Before the Sierra Avalanche Center, the central Sierra was one of the only areas in the country with frequent avalanche danger that did not have a dedicated avalanche center. Similar groups currently exist in the Mt. Shasta Ranger District and across the country in Utah, Colorado, Montana, Washington State and on the east coast.

“We always let Bob [Moore] carry the load on it, so it got us all off and we knew there would be a report up that people would see,” Caterino said. “But with this budget shortfall and the possibility that Bob will retire sometime, it really kicked everyone in the pants, and we said if we’re going to do this, this is the time.

“This will bring us up to the level we should be at with the rest of the nation,” he said.

Caterino and Moore both hope the Sierra Avalanche Center’s fund-raising efforts will allow the center to pay for a full-time avalanche forecaster during the winter. That is estimated to cost approximately $30,000 in addition to the resources already being provided by the Forest Service and to expand the amount of public avalanche education currently being provided.

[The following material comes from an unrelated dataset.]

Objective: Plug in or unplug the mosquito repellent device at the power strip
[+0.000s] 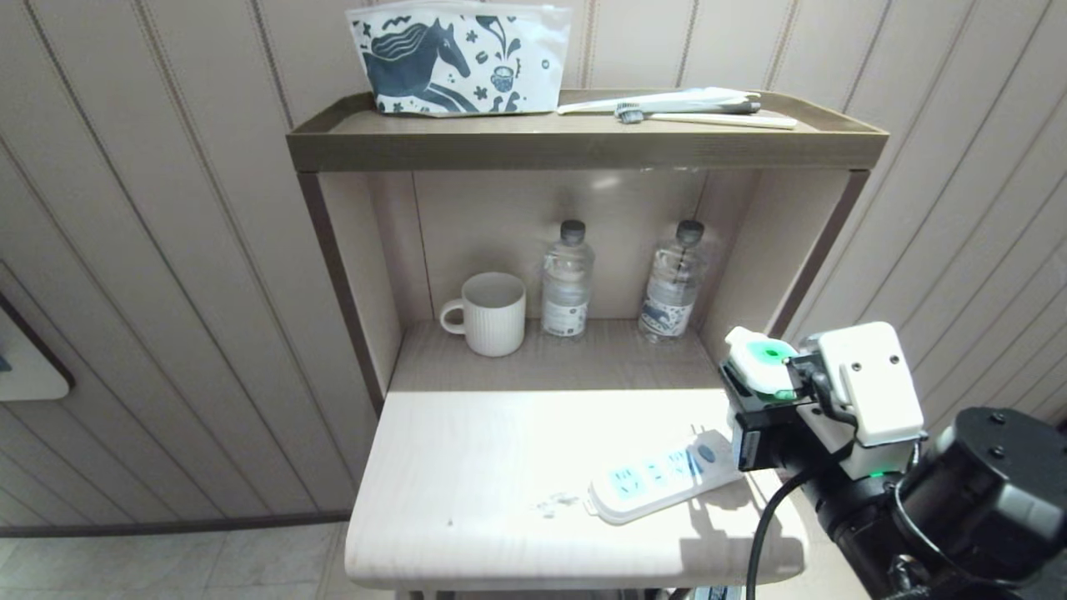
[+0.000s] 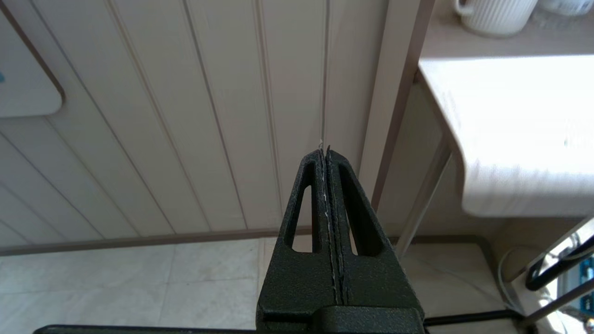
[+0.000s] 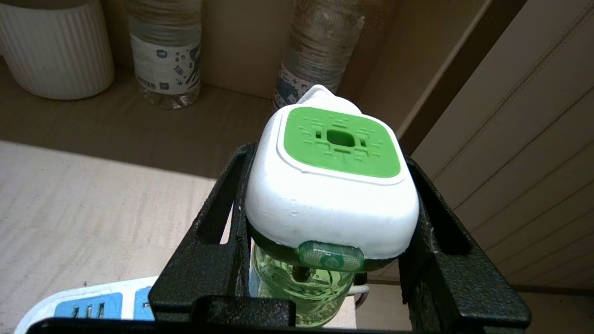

Caterino hopes to see an influx of donations start to come in from corporate sponsors as well as backcountry enthusiasts now that the center has laid the groundwork for its fund-raising mission.

According to Schwartz, the group is forming at just the right time.

“I think the Sierra Avalanche Center is terrific. It’s really needed for this area to be able to provide full-time resources and forecasting because I think that the number of users here is increasing at a rapid rate and it’s only a matter of time before more things start to happen without greater resources in place to educate the public.”

Schwartz said he has seen “a lot of complacency in backcountry travelers,” not only in the Sierra but elsewhere.

“One of the scary things about the Sierra is that on most days, folks who are uneducated can get away with poor decisions; and that’s habit forming,” he said. “You start to see a decreased sense of risk when, over and over again, you expose yourself to risk with no results.

But with that complacency, people can often put themselves in a position that exceeds their knowledge, Schwartz said. And that, he said, often ends in “severe consequences.”

Preventing such a scenario, which could easily be very similar to that which played out earlier this month in Utah, is what Moore, Schwartz, Caterino and all of the other people involved with the Sierra Avalanche Center hope to accomplish.